Exercise instructions:
Of all the lines in the entries below, give again exactly those starting at the line containing "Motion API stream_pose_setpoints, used" and ending at the line containing "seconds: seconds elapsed", both ends included, and no others.
Available records Start Marker
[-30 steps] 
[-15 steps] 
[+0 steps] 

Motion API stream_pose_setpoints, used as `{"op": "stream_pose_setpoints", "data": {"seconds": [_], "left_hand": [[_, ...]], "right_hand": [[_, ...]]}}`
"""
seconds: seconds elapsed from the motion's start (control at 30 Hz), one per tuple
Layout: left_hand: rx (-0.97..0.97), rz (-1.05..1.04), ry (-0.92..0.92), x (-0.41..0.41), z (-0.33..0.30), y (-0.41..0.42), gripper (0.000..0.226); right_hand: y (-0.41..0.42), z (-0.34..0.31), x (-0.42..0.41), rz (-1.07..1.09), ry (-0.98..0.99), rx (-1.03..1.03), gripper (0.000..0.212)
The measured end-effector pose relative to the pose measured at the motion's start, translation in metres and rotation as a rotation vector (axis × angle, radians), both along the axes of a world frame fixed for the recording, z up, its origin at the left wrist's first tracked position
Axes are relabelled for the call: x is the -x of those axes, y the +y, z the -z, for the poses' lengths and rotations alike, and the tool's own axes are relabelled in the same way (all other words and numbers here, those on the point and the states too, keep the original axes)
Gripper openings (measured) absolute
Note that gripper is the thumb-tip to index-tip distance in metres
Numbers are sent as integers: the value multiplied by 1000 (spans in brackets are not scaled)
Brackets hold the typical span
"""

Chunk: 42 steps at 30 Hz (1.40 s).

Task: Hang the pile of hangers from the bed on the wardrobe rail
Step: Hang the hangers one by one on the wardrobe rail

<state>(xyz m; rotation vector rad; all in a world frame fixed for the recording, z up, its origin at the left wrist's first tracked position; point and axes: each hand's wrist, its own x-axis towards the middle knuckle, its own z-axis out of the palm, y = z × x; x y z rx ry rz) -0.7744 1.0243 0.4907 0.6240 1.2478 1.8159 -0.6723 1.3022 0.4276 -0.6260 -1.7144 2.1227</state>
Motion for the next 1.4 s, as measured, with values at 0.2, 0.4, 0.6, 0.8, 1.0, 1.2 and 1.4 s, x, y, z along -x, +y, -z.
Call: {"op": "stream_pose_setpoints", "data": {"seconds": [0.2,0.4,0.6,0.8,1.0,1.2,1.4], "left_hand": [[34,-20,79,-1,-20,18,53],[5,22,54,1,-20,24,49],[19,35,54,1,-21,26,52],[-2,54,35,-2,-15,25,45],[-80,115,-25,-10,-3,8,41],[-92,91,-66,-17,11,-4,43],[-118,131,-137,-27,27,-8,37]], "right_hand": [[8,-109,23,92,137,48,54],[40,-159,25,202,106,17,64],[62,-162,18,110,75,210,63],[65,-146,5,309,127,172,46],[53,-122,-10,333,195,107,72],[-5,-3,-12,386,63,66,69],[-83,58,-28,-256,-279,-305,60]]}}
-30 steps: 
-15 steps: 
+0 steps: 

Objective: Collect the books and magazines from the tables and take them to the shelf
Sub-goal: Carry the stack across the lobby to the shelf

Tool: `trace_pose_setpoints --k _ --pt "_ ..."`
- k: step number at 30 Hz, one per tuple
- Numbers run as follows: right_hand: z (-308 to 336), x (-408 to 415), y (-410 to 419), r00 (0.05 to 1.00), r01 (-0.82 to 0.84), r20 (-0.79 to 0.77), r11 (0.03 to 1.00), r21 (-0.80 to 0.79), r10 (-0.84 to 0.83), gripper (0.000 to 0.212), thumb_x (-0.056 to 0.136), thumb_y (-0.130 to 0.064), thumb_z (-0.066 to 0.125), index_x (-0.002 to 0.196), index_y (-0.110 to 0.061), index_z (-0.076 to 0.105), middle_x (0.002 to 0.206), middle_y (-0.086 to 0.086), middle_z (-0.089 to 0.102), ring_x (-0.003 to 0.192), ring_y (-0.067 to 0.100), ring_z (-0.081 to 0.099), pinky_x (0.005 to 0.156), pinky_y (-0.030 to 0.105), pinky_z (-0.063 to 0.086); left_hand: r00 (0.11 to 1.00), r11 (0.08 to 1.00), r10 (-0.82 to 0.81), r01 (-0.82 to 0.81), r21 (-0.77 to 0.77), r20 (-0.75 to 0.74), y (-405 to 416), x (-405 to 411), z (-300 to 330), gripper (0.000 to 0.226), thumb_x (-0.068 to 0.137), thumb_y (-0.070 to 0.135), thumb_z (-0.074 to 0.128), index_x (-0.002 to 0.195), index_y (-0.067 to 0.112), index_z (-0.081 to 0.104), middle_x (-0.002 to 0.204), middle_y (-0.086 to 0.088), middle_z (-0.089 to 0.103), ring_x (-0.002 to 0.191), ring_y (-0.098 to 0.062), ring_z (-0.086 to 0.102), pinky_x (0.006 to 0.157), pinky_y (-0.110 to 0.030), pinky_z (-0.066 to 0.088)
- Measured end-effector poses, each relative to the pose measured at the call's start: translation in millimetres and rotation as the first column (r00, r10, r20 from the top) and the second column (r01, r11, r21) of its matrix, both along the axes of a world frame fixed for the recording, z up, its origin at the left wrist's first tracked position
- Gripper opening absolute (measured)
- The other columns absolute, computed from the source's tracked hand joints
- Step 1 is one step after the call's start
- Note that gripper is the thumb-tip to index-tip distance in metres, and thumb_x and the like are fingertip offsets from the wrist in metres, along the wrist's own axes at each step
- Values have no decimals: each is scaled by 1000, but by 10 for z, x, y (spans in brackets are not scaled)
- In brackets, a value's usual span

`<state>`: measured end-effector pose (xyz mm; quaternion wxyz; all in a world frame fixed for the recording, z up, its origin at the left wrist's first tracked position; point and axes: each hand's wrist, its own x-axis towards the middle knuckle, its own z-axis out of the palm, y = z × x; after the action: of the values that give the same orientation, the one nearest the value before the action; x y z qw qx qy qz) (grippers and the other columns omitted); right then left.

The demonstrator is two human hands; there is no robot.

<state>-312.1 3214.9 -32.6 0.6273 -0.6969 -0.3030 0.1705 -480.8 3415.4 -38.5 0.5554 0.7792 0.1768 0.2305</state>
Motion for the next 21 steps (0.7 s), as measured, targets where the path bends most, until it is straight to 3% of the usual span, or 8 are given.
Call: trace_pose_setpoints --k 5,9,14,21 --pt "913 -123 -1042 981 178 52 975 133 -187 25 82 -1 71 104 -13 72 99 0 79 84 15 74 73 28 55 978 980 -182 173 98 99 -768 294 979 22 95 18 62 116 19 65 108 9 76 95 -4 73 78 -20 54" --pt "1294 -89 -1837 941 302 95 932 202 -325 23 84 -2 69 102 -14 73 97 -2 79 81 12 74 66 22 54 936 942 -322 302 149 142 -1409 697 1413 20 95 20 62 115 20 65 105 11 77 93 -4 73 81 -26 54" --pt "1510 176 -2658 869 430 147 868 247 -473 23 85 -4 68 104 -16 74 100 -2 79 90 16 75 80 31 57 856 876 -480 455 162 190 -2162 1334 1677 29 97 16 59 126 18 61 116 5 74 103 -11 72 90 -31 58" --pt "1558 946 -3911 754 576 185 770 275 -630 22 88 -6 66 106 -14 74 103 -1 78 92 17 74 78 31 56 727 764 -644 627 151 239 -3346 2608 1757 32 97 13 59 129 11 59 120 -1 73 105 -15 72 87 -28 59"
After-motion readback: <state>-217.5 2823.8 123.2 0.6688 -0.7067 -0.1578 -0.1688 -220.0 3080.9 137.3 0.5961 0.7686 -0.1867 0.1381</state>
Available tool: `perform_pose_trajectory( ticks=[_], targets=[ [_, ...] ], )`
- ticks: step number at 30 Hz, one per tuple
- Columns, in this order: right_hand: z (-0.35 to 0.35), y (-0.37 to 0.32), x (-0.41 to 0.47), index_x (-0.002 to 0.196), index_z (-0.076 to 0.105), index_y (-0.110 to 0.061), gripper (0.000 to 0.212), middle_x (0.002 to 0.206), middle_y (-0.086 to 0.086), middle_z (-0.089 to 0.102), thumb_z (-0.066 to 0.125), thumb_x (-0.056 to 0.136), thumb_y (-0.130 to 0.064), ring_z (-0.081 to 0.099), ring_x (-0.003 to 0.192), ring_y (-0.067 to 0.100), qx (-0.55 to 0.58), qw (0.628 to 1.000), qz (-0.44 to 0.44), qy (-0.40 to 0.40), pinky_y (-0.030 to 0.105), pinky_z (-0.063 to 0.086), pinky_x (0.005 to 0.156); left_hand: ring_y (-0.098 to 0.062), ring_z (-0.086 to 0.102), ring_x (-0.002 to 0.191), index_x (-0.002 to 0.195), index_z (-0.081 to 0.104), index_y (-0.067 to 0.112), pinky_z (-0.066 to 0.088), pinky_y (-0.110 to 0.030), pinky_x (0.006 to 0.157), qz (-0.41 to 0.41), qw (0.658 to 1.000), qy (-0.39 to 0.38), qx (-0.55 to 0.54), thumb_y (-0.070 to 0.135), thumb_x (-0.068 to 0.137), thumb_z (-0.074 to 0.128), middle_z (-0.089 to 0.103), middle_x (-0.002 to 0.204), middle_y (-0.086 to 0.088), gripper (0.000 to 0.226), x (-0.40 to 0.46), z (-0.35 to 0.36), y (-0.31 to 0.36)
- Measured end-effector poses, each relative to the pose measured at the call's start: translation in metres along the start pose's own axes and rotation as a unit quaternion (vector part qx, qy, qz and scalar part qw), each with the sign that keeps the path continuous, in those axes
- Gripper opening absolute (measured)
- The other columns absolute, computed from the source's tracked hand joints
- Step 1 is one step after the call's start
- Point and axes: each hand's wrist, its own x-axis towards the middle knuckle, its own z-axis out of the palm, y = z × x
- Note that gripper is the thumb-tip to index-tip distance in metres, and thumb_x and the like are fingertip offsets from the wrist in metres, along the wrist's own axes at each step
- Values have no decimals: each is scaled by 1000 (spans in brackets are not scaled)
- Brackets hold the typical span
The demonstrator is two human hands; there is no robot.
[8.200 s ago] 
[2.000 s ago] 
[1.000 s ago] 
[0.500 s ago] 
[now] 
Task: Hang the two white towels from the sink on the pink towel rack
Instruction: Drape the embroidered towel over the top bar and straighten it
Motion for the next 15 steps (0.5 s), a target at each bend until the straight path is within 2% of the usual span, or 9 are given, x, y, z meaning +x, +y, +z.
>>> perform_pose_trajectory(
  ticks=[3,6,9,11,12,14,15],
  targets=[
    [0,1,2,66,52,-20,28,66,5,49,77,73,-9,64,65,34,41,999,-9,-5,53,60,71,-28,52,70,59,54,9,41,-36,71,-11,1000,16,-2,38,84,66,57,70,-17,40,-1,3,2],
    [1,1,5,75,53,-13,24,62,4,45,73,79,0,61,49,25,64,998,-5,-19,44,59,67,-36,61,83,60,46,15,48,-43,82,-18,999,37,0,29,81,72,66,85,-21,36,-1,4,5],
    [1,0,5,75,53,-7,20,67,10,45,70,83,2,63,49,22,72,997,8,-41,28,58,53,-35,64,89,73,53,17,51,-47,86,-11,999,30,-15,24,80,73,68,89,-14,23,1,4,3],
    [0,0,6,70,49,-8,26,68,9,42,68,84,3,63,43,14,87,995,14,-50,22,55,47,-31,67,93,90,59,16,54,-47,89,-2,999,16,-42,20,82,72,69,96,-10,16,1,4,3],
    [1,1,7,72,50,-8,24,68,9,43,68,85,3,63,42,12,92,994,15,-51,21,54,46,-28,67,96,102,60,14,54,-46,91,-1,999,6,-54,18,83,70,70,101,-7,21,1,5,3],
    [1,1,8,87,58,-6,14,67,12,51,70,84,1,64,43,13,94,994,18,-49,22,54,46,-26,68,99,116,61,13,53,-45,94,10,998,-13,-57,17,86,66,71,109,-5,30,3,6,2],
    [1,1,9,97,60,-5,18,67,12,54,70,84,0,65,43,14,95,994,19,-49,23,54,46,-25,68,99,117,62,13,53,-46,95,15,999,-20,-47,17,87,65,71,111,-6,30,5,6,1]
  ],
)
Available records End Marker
Answer to this task:
Motion API stream_pose_setpoints, used as `{"op": "stream_pose_setpoints", "data": {"seconds": [_], "left_hand": [[_, ...]], "right_hand": [[_, ...]]}}`
"""
seconds: seconds elapsed from the motion's start (control at 30 Hz), one per tuple

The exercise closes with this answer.